(2008年03月31日)
東京金:出直りかどうか様子見
東京金は、本格的な出直り相場に転じるかどうかは、NY相場や為替の動向などを窺いながら、様子見姿勢をとるのが賢明か。
27日の国内は、NY続伸を受けた買い戻しなどに高寄りしたが、その後為替の円高などを嫌気した手仕舞い売りなどに伸び悩んだ。NYの先行き不透明感もあり、積極的な売買が一時、手控えられるといった動きも見られた。
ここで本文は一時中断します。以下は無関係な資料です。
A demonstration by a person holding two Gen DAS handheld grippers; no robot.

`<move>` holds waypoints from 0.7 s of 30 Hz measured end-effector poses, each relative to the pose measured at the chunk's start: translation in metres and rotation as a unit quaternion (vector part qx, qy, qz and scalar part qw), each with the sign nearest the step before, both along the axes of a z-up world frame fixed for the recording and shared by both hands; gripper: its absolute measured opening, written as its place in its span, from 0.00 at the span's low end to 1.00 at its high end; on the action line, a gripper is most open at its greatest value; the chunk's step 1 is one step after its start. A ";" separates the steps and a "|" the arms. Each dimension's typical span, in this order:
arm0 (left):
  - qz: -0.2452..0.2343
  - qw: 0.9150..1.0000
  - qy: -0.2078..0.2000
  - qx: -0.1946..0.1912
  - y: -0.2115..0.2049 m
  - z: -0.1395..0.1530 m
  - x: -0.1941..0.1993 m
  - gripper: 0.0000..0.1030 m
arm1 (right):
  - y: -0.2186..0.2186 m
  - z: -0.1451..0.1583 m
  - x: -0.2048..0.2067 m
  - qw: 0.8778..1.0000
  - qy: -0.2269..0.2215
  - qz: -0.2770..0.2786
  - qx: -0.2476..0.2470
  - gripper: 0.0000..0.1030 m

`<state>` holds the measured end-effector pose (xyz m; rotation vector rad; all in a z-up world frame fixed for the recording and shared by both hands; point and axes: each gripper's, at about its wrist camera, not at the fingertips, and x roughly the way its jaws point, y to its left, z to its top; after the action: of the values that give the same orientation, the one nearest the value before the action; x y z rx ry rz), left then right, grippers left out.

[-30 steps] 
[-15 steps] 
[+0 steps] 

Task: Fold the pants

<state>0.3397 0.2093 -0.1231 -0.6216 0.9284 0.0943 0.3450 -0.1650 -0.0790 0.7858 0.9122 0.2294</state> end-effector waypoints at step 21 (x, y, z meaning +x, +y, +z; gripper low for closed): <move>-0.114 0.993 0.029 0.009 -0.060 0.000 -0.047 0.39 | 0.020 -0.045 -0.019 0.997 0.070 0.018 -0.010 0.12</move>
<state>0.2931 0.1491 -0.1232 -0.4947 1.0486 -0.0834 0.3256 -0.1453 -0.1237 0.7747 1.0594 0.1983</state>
現地26日のNY市場では、ドル安や原油相場の急伸を好感してファンド資金が再び流入し、取組高が最大である6月限(日中取引ベース)がトロイオンス当たり955・50ドルまで買われた。中心限月(同)チャート上では、17日の史上最高値1033・90ドルからの下落幅の38・2%(フィボナッチ比率)戻し水準に当たる953・53ドルを上回る954・20ドルで引けており、底入れ感が広がった。
信用収縮懸念に揺れた金融市場が落ち着きを取り戻しつつある中、投機筋の一部は再びリスク許容度を強めているとされる。これを背景に金市場でも底入れムードが広がっており、「今後も1000ドル台に向けて次第に戻り歩調を高めるだろう」(市場関係者)との期待が広がっている。